### Task description
Among the records below, how many lines contain "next"? State the number and nothing more.

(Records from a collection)
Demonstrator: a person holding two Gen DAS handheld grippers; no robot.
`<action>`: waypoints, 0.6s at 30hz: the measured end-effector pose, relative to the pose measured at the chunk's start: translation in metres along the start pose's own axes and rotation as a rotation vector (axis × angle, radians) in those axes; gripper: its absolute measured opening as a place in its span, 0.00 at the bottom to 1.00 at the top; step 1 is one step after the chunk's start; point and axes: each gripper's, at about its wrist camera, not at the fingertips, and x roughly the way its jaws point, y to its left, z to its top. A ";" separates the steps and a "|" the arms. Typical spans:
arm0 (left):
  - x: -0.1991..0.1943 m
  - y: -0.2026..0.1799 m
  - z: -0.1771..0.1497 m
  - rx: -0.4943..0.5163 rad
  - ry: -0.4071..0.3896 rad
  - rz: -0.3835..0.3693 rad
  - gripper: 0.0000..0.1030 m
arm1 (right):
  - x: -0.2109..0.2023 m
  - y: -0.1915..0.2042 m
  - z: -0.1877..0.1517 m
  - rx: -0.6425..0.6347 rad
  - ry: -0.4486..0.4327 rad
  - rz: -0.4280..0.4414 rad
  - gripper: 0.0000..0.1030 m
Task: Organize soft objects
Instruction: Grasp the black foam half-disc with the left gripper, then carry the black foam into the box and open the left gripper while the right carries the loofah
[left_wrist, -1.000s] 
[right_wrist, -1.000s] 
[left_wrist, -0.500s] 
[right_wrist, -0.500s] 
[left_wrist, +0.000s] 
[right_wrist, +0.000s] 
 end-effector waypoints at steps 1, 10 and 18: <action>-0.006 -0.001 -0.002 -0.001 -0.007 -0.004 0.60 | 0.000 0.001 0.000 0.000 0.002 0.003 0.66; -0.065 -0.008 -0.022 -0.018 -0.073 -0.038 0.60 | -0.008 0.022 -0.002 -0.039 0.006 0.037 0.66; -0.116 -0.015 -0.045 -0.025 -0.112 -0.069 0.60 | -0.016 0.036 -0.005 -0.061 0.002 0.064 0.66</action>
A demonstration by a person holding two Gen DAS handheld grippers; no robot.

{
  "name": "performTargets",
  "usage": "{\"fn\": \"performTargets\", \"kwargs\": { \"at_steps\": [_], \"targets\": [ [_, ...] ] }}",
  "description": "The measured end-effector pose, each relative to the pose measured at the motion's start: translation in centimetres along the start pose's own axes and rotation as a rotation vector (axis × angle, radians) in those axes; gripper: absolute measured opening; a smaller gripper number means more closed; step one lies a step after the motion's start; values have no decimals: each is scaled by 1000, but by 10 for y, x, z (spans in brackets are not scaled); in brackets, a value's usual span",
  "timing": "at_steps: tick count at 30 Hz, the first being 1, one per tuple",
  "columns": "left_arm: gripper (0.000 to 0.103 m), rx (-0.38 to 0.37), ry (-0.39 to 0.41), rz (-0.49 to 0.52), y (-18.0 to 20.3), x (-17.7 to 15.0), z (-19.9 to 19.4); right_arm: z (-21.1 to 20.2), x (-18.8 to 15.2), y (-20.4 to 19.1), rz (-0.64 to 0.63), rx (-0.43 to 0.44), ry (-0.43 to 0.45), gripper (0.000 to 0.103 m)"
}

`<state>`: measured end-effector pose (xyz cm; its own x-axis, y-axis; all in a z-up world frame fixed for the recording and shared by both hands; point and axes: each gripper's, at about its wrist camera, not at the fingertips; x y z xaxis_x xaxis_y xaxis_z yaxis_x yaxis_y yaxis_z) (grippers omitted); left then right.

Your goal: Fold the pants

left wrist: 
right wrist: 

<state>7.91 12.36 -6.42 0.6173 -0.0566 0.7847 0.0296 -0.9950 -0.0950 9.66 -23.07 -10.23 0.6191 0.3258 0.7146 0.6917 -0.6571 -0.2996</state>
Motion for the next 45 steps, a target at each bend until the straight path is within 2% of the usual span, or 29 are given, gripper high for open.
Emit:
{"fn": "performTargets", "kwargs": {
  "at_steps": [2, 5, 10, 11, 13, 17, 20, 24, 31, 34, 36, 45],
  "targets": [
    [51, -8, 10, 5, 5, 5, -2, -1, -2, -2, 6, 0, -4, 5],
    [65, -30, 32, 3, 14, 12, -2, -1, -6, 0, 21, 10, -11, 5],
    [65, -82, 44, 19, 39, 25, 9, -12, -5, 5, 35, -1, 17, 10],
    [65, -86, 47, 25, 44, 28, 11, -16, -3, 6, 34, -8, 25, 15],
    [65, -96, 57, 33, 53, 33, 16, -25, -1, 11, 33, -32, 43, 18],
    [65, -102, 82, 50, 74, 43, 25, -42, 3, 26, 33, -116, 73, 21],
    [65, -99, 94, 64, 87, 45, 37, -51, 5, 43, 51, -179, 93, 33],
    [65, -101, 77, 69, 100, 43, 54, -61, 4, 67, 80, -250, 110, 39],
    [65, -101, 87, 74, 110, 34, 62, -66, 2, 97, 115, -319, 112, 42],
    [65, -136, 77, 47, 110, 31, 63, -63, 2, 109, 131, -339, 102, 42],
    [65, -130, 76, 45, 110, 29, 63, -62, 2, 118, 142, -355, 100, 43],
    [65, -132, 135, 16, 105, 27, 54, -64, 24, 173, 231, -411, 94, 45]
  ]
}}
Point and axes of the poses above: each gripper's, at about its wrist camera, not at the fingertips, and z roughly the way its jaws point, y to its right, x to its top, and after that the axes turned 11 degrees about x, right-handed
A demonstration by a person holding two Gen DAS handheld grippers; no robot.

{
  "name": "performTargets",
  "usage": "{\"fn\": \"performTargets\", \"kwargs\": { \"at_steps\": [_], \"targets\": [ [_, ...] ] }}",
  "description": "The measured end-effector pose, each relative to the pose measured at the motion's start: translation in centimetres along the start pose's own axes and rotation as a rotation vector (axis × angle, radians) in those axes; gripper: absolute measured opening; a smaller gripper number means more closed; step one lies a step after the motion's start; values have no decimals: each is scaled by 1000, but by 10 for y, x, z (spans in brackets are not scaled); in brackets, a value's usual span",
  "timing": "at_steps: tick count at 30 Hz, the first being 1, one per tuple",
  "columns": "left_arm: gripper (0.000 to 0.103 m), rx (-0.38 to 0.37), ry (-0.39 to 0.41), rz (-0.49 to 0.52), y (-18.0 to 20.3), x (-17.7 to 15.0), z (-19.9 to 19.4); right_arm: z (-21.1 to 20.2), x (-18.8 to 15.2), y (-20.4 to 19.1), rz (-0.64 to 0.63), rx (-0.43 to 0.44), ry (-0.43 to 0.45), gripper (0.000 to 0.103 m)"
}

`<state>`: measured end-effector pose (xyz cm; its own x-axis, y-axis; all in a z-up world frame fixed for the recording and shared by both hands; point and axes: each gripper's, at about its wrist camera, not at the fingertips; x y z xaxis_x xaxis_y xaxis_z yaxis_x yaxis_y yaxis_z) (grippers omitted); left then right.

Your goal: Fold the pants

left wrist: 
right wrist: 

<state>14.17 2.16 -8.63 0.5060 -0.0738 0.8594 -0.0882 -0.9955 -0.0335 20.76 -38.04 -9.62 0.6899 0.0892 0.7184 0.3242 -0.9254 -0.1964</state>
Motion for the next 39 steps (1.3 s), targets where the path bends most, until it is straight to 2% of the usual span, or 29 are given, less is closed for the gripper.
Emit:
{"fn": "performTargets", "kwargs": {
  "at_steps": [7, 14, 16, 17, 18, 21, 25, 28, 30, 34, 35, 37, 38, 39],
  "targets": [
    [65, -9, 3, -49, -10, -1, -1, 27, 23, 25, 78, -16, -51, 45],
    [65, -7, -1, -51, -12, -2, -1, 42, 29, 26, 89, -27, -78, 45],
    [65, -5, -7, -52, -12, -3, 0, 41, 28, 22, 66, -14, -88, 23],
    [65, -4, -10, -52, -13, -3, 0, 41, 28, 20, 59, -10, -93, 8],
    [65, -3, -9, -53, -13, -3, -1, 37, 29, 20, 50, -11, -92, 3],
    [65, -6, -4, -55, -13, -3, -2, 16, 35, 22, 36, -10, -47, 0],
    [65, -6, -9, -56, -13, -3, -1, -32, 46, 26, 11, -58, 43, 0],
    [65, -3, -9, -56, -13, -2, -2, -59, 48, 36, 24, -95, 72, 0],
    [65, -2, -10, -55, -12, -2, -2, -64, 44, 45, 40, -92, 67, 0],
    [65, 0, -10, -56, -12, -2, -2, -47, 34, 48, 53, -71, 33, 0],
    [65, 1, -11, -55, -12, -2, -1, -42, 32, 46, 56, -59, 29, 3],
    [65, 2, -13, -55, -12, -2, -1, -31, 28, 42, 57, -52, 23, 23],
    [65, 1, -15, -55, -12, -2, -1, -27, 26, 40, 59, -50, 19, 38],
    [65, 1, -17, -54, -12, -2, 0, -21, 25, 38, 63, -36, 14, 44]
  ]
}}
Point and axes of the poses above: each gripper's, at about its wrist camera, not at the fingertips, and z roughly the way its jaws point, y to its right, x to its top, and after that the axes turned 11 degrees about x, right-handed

### Answer section
2